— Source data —
◇ ◇ ◇ ◇

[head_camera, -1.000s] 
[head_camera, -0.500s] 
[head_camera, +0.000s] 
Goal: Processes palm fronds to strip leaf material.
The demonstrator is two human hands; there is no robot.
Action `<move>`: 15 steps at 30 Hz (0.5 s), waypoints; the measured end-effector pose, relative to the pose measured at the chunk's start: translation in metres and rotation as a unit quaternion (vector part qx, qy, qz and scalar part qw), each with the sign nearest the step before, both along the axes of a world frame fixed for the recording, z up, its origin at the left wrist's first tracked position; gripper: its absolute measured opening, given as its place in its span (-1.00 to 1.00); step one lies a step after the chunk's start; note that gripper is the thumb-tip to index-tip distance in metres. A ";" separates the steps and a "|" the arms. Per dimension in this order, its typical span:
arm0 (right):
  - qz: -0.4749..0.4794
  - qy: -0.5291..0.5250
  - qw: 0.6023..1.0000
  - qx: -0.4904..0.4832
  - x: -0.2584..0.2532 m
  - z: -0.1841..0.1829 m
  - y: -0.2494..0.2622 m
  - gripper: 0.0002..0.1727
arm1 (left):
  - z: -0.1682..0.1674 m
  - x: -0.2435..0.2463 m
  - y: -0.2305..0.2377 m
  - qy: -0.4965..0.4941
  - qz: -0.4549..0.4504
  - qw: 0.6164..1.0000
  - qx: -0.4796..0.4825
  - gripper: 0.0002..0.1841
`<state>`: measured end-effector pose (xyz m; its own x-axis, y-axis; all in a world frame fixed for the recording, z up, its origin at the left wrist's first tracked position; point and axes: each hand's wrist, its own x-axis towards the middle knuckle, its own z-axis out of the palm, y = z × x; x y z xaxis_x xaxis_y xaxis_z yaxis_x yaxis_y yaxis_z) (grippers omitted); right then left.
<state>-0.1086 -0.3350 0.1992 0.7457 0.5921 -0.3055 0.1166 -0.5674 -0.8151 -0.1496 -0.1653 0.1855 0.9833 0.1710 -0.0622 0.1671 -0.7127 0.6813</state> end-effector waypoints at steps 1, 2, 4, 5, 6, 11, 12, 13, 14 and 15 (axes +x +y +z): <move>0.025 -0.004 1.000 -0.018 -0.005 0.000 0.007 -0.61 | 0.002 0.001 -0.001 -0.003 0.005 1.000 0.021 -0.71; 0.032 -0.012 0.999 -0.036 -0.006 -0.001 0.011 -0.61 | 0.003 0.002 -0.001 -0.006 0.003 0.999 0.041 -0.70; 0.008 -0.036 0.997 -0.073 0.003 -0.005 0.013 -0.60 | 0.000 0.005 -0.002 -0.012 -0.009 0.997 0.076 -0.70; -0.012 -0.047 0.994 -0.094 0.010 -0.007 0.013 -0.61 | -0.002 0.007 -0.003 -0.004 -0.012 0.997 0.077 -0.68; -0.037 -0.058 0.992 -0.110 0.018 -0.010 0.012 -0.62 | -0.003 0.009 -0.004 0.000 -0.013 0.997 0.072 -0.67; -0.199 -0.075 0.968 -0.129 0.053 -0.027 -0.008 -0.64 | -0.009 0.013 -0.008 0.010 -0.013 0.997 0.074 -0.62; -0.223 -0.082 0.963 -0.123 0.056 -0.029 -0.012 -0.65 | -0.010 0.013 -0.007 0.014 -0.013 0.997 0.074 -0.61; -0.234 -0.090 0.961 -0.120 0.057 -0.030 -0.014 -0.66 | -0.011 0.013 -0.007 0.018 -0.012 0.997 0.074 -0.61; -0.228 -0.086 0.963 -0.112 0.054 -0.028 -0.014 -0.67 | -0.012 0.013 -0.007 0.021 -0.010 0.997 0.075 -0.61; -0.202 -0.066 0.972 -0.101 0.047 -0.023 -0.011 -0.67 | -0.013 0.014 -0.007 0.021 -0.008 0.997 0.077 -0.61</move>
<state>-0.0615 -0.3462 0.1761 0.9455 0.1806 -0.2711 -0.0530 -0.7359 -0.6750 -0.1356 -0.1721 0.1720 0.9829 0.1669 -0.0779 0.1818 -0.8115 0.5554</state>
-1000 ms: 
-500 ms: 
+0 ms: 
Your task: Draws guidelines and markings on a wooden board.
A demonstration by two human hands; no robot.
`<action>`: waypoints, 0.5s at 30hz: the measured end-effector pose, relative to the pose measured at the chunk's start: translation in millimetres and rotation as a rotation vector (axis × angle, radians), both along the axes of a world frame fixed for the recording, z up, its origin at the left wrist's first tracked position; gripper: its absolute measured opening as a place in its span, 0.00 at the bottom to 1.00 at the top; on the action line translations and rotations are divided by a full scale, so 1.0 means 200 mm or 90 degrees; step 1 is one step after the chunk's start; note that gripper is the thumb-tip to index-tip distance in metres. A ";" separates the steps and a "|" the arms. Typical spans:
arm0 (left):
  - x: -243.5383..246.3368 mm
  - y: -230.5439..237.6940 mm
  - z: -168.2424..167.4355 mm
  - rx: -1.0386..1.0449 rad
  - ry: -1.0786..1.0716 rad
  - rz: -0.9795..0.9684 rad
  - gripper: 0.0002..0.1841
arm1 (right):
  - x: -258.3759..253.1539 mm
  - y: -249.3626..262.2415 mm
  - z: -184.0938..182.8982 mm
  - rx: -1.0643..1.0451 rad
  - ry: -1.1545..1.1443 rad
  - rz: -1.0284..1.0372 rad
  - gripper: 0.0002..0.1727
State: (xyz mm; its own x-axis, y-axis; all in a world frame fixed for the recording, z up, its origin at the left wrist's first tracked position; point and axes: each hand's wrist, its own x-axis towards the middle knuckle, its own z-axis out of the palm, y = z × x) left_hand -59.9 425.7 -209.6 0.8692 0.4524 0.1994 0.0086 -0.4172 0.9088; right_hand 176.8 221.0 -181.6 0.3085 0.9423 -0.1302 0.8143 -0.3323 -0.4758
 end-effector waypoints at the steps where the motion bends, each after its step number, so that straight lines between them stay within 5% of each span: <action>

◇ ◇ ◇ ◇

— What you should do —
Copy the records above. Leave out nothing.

— Task response —
[head_camera, -1.000s] 
[head_camera, -0.500s] 
[head_camera, +0.000s] 
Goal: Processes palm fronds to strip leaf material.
The demonstrator is two human hands; there is no robot.
Action `<move>`: 15 steps at 30 Hz (0.5 s), waypoints; the measured end-effector pose, relative to the pose measured at the chunk's start: translation in metres and rotation as a unit quaternion (vector part qx, qy, qz and scalar part qw), each with the sign nearest the step before, both along the axes of a world frame fixed for the recording, z up, its origin at the left wrist's first tracked position; gripper: its absolute measured opening, given as its place in its span (-1.00 to 1.00); step one lies a step after the chunk's start; note that gripper is the thumb-tip to index-tip distance in metres. A ";" separates the steps and a "|" the arms. Per dimension in this order, its typical span:
arm0 (right):
  - qz: -0.4749..0.4794
  - qy: -0.5291..0.5250
  - qw: 0.6023..1.0000
  - qx: -0.4904..0.4832
  - x: -0.2584..0.2532 m
  - z: -0.1841..0.1829 m
  - y: -0.2494..0.2622 m
  - gripper: 0.0002..0.1727
arm1 (left):
  - z: -0.1682..0.1674 m
  - x: -0.2435..0.2463 m
  - y: -0.2305..0.2377 m
  - qy: -0.4965..0.4941
  - qz: -0.4549..0.4504
  - qw: 0.6164..1.0000
  - qx: -0.4796..0.4825
  - gripper: 0.0002..0.1841
`<state>`: measured end-effector pose (xyz m; its own x-axis, y-axis; all in a world frame fixed for the recording, z up, its origin at the left wrist's first tracked position; point and axes: each hand's wrist, its own x-axis towards the middle knuckle, its own z-axis out of the palm, y = z × x; x y z xaxis_x xaxis_y xaxis_z yaxis_x yaxis_y yaxis_z) (grippers omitted); right then left.
<state>-0.1086 -0.3350 0.1992 0.7457 0.5921 -0.3055 0.1166 -0.5674 -0.8151 -0.1496 -0.1653 0.1855 0.9833 0.1710 -0.0622 0.1671 -0.7127 0.6813</state> end-effector waypoints at steps 1, 2, 4, 5, 6, 11, 12, 13, 14 and 15 (axes +x +y +z): <move>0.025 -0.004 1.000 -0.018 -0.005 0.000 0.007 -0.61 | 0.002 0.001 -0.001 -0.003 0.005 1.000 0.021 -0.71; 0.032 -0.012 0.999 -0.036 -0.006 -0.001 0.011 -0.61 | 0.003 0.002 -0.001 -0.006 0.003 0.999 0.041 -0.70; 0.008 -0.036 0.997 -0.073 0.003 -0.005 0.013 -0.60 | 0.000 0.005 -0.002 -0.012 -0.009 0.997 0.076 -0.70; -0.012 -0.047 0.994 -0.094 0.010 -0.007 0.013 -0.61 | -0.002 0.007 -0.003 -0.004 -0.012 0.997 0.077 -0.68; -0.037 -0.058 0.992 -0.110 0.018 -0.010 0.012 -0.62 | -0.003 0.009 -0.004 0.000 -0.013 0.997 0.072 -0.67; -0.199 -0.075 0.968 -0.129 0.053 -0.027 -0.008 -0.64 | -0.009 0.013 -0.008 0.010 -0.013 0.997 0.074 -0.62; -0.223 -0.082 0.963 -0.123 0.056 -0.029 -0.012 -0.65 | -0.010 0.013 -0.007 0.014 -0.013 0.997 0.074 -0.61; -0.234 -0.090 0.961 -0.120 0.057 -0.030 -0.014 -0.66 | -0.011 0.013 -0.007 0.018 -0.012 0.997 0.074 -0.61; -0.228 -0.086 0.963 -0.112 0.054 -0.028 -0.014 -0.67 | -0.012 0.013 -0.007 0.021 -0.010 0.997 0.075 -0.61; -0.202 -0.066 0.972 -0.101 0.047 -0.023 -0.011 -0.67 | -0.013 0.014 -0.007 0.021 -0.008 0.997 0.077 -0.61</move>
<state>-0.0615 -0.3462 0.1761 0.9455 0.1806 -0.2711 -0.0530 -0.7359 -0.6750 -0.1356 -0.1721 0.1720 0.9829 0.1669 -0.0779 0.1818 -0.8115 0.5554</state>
-1000 ms: 
-500 ms: 
+0 ms: 
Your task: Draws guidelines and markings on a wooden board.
A demonstration by two human hands; no robot.
`<action>`: waypoints, 0.5s at 30hz: the measured end-effector pose, relative to the pose measured at the chunk's start: translation in millimetres and rotation as a rotation vector (axis × angle, radians), both along the axes of a world frame fixed for the recording, z up, its origin at the left wrist's first tracked position; gripper: its absolute measured opening as a place in its span, 0.00 at the bottom to 1.00 at the top; on the action line translations and rotations are divided by a full scale, so 1.0 means 200 mm or 90 degrees; step 1 is one step after the chunk's start; note that gripper is the thumb-tip to index-tip distance in metres. A ";" separates the steps and a "|" the arms. Typical spans:
arm0 (left):
  - x: -243.5383..246.3368 mm
  - y: -230.5439..237.6940 mm
  - z: -168.2424..167.4355 mm
  - rx: -1.0386..1.0449 rad
  - ry: -1.0786..1.0716 rad
  - rz: -0.9795..0.9684 rad
  - gripper: 0.0002..0.1841
arm1 (right):
  - x: -258.3759..253.1539 mm
  - y: -249.3626..262.2415 mm
  - z: -184.0938..182.8982 mm
  - rx: -1.0643..1.0451 rad
  - ry: -1.1545..1.1443 rad
  - rz: -1.0284..1.0372 rad
  - gripper: 0.0002..0.1727
State: (xyz mm; its own x-axis, y-axis; all in a world frame fixed for the recording, z up, its origin at the left wrist's first tracked position; point and axes: each hand's wrist, its own x-axis towards the middle knuckle, its own z-axis out of the palm, y = z × x) left_hand -59.9 425.7 -209.6 0.8692 0.4524 0.1994 0.0086 -0.4172 0.9088; right_hand 176.8 221.0 -181.6 0.3085 0.9423 -0.1302 0.8143 -0.3323 -0.4758
 end-effector waypoints at the steps where the motion bends, each after its step number, so that straight lines between them stay within 5% of each span: <action>

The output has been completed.